Reorganization of the Brain Allows Blind Individuals to Process Speech More Effectively
The portion of the brain devoted to vision may play a prominent
role in processing the spoken word in blind people. Research conducted
by the NIH’s National Institute of Neurological Disorders
and Stroke (NINDS) shows that the "sight" region of the
brain is essentially reorganized in blind individuals to help them
process spoken words more effectively. Findings yield important
information about the brain’s ability to compensate for lost
function. The study appears in the October 3, 2004 online issue
of Nature Neuroscience1 and in the
journal’s November issue.
The research involved nine people who are either congenitally blind
or who lost their sight before age 4 and nine sighted individuals
who served as controls.

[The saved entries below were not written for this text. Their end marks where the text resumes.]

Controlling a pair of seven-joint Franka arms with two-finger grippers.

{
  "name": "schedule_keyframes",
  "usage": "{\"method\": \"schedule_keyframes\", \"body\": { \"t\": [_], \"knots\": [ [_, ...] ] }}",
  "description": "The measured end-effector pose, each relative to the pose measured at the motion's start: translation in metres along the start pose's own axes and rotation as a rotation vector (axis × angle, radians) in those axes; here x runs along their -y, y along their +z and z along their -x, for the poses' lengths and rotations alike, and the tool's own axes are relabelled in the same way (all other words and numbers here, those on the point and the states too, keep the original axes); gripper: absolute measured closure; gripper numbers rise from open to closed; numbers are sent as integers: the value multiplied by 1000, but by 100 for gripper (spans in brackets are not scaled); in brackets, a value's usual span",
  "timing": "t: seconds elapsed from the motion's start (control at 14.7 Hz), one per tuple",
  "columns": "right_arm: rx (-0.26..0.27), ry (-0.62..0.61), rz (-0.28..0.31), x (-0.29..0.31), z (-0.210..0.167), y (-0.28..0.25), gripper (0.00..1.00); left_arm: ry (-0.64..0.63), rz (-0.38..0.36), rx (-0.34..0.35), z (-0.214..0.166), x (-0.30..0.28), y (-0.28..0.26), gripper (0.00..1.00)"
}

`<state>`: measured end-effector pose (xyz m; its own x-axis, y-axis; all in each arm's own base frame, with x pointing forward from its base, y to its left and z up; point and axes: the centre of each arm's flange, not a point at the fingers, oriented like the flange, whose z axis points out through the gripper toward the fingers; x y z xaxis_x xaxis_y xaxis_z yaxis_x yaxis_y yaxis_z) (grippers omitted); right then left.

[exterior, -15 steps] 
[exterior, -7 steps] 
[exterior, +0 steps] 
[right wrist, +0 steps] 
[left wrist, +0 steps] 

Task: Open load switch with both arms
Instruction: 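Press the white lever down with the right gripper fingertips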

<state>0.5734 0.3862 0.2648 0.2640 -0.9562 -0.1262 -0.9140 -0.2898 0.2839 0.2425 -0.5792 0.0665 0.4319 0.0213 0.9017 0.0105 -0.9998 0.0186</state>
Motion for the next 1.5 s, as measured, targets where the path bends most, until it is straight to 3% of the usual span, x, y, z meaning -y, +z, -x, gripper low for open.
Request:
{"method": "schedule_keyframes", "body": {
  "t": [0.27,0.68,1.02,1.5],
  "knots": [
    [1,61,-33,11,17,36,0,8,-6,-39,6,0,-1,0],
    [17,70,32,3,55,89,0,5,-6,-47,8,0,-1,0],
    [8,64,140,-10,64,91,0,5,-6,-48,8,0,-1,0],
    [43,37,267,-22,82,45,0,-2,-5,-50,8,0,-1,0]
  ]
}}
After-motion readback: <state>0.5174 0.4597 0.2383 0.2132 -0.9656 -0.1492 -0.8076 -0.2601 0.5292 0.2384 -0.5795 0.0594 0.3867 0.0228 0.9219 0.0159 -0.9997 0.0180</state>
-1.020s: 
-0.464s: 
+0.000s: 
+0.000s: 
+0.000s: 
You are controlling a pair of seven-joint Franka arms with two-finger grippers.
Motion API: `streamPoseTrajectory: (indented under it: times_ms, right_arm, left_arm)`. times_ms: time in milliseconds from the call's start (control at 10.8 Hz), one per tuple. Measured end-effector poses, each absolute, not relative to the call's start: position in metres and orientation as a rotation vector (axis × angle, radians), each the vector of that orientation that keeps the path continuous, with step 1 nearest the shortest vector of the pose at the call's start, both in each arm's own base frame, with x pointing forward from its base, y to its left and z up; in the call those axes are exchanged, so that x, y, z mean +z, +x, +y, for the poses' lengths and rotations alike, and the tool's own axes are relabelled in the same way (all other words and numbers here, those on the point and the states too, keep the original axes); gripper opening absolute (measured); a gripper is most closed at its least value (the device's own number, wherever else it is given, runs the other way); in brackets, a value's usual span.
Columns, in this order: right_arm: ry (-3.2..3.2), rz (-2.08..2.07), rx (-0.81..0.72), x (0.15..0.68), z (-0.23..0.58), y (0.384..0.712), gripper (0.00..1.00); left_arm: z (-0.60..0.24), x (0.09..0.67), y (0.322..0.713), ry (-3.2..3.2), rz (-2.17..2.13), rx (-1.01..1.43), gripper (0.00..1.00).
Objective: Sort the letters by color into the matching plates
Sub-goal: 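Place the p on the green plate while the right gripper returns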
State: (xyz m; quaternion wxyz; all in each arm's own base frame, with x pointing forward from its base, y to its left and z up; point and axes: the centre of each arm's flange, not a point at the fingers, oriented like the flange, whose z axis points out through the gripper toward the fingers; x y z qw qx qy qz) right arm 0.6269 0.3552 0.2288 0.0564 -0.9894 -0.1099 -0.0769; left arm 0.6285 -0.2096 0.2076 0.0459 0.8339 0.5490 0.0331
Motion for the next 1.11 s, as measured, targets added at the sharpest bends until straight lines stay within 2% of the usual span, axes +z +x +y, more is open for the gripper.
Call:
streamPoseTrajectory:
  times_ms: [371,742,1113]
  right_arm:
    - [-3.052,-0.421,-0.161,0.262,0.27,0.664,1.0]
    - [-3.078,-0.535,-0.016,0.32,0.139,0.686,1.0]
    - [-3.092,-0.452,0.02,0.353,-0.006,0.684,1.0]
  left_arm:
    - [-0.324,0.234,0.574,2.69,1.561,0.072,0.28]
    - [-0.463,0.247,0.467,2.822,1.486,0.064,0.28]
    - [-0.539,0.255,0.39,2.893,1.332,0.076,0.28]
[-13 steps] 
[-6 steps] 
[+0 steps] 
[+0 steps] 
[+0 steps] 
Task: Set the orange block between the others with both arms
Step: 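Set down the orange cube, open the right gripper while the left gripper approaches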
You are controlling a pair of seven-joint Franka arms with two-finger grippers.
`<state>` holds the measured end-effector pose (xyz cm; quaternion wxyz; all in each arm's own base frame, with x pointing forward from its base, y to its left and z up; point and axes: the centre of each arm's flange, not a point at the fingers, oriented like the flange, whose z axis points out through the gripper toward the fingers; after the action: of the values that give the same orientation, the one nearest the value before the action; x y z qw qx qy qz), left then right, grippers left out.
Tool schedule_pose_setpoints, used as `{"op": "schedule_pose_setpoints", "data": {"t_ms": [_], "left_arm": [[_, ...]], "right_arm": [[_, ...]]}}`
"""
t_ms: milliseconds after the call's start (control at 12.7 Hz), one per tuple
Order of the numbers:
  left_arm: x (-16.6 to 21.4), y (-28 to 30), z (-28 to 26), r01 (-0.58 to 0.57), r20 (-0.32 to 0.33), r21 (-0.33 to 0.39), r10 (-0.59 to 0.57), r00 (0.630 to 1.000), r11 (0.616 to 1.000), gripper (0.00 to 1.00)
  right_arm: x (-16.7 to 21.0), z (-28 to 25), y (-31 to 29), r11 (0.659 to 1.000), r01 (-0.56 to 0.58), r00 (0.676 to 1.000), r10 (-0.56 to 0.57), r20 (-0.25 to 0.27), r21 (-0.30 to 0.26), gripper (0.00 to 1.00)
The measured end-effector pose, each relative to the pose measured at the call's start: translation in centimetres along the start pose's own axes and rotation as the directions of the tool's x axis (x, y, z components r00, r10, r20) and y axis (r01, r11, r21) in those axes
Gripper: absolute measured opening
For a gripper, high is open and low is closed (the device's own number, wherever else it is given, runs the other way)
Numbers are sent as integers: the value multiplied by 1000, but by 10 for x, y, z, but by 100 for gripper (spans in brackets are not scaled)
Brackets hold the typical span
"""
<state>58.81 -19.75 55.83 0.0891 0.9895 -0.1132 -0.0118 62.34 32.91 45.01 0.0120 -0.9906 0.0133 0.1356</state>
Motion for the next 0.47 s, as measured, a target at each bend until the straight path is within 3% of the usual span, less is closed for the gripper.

NINDS investigators Amir Amedi, Ph.D., and
Agnes Floel, M.D., spoke a noun out loud and then instructed each
study subject to respond with an appropriate verb as quickly as
possible, before the next noun was spoken 5 seconds later. Short
bursts of repetitive transcranial magnetic stimulation (rTMS) —
which uses a pulsed magnetic field directed by a special coil to
influence electrical activity in the brain — were delivered
to three sites in the brain’s sight region, plus one non-sight
control region, immediately after the noun was spoken. The rTMS
pulses were designed to create a transient "virtual lesion"
in the stimulated areas that would disturb the subject’s ability
to come up with an appropriate verb.
The investigators found that rTMS of a region in the brain called
the "occipital pole" affected the ability of blind patients
— but not sighted patients — to come up with a verb
during the language task. The stimulation particularly affected
the blind subject’s ability to understand and respond to the
spoken noun. The finding is the first of its kind to show the relevance
of the brain’s visual cortex in language processing in blind
individuals, who must process words without any visual clues. This
research demonstrates that the visual cortex, normally responsible
predominantly for sight, can help the brain to process other senses
and types of activities.
"Verbal processing in the blind is mediated by the interplay
of a network of areas, including the occipital pole and the prefrontal
cortex," said Leonardo G. Cohen, M.D., chief of the NINDS Human
Cortical Physiology Section. "Our finding shows that the occipital
cortex of blind subjects is recruited to be part of the network
involved in performing high-level cognitive functions such as speech
processing."
"This study provides an exciting, new insight into how the
brain reorganizes following loss of nerve function," said
Story C. Landis, Ph.D., NINDS director. "Additional research
on brain plasticity may eventually lead to treatments promoting
functional recovery following stroke or other neurological diseases."
Future studies are planned to determine if this form of plasticity
is also possible in people who become blind later in life.
The NINDS is a component of the National Institutes of Health within
the Department of Health and Human Services and is the nation's
primary supporter of biomedical research on the brain and nervous
system.
This release will be posted on EurekAlert! at http://www.eurekalert.org
and on the NINDS website at http://www.ninds.nih.gov/news_and_events/index.htm.
Amedi A, Floel A, Knecht
S, Zohary E, Cohen, LG. “Transcranial magnetic stimulation
of the occipital pole interferes with verbal processing in blind
subjects.” Nature Neuroscience, Vol. 7, Issue 11.